YOUR ASSIGNMENT: Set down exactly the lines from the one containing "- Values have" to the final line of the records below, with every picture omitted.

Stored items

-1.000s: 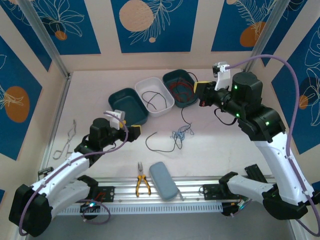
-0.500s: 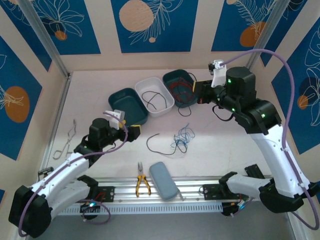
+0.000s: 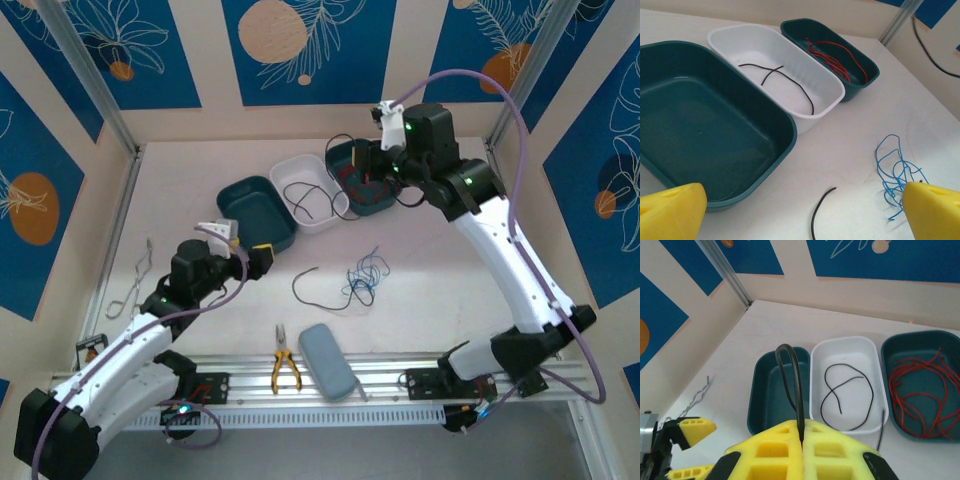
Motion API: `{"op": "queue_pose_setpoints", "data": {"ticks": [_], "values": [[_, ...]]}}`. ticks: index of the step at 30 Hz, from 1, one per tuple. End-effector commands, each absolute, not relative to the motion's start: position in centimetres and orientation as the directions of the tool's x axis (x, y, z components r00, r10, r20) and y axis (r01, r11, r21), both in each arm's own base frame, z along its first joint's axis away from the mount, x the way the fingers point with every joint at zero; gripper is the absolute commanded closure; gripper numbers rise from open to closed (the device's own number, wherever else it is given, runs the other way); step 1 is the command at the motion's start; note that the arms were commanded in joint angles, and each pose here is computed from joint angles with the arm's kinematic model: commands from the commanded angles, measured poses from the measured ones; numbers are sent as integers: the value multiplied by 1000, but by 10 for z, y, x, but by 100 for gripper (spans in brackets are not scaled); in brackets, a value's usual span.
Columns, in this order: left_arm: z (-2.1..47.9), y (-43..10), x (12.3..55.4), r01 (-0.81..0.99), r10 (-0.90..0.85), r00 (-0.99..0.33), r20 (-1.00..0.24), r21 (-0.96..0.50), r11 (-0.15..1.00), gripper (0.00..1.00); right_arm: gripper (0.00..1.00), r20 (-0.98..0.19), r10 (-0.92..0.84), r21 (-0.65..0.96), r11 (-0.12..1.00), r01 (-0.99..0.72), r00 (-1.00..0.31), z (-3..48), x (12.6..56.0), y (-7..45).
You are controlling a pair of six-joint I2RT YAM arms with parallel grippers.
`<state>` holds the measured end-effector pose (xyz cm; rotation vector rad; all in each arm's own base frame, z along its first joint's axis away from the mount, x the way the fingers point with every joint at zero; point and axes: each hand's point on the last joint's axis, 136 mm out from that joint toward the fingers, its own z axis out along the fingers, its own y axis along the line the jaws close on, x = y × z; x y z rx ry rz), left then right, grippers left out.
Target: Untangle the cables
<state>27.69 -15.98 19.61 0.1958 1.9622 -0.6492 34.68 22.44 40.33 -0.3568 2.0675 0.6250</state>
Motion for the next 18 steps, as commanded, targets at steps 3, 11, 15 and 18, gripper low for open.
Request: {"op": "queue_pose_setpoints", "data": {"ticks": [3,11,15,18], "values": [[208,-148,275,358,-159,-463,-872,-348,867,0,100,-883,-33,270,780,-565,-468,415,385,251],[208,-135,265,325,-158,-455,-876,-328,887,0,100,-865,-77,267,766,-585,-496,380,449,282],[208,-131,261,317,-160,-452,-878,-325,891,0,100,-841,-93,285,763,-580,-534,355,476,293],[208,-129,259,312,-156,-452,-878,-320,895,0,100,-824,-108,287,766,-575,-555,338,491,299]]}}
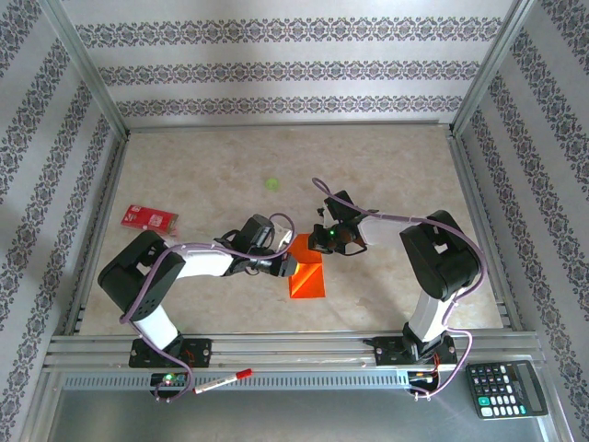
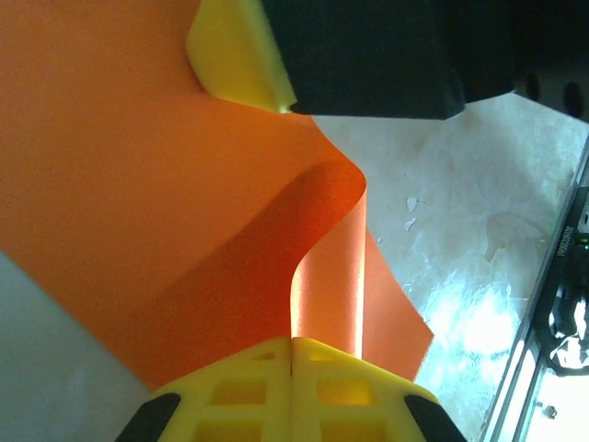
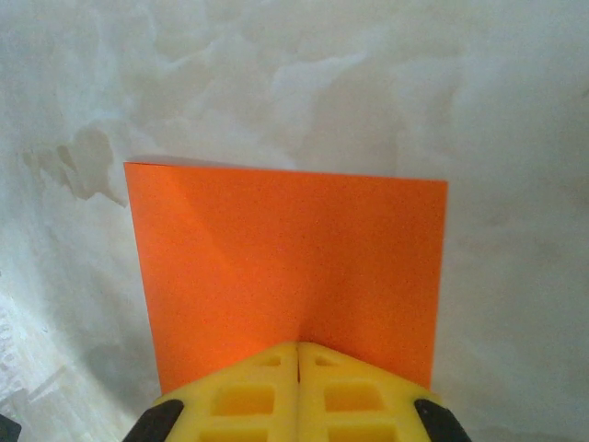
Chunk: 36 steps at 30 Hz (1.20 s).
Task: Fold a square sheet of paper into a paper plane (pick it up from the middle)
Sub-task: Fold the triangle a second time at the center of the table.
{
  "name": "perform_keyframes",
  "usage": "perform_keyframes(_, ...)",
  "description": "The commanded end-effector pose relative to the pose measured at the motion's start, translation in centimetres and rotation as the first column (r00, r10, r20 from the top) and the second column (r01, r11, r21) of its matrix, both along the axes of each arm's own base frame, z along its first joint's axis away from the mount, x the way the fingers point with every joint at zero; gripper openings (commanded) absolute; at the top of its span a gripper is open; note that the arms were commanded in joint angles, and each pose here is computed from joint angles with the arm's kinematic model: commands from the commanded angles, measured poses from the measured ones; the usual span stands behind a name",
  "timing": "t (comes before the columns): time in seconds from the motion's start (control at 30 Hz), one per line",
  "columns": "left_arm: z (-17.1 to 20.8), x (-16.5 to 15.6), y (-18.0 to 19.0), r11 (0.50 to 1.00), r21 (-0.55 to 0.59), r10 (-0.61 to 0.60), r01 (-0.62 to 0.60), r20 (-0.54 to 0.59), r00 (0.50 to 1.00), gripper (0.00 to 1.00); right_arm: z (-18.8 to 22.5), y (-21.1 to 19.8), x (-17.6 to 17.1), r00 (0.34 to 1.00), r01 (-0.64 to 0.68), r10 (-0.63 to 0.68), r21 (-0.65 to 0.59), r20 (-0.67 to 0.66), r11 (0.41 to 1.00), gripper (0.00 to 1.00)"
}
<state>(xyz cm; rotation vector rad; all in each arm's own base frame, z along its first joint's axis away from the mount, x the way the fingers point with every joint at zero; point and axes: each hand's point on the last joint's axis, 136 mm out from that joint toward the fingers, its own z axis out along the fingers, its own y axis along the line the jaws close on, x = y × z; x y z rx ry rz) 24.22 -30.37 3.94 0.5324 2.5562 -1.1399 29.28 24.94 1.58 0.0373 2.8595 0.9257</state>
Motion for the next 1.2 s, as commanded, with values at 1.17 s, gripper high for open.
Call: perform_keyframes(1.17,-2.7,0.6,1.4,0.997,0.073,0.038,-0.034,-0.049,0.998,0.03,-1.3,-0.5,-1.3,0.999,-0.024,0.023,-0.035,-0.030,0.999,0.00)
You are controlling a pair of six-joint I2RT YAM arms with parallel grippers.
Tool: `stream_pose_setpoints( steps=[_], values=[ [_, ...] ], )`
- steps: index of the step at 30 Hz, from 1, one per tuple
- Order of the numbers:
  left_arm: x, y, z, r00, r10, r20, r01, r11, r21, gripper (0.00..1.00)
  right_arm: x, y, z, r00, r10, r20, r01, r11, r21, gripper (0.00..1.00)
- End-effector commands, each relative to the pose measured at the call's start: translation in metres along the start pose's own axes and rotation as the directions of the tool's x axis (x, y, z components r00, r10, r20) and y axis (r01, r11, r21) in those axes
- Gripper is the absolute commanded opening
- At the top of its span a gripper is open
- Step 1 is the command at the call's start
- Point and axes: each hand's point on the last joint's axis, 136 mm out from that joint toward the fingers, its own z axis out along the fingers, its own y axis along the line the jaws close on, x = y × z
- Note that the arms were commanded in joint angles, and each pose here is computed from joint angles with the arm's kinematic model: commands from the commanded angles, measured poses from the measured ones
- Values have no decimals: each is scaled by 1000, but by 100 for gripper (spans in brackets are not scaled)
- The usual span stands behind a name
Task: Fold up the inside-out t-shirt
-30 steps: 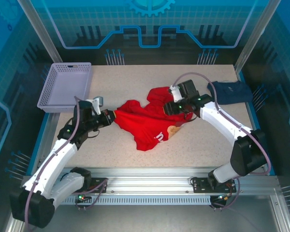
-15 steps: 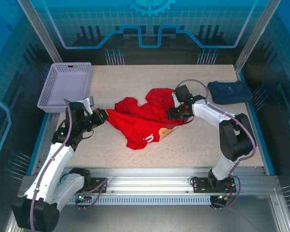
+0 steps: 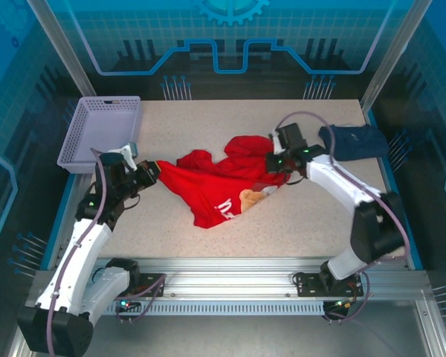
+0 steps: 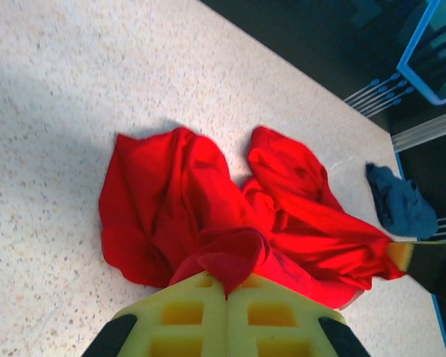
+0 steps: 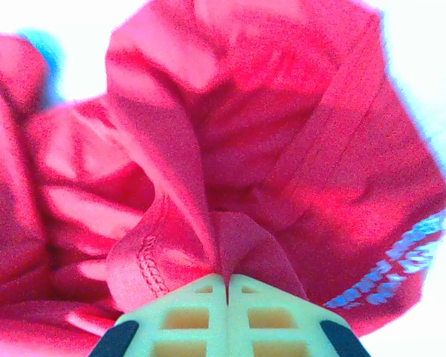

FINAL ANSWER:
- Values have no decimals: each is scaled by 1000, but by 100 for gripper (spans in brackets are not scaled)
- The usual span stands behind a name
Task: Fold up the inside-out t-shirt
-30 steps: 
-15 steps: 
+0 steps: 
+0 steps: 
+0 steps: 

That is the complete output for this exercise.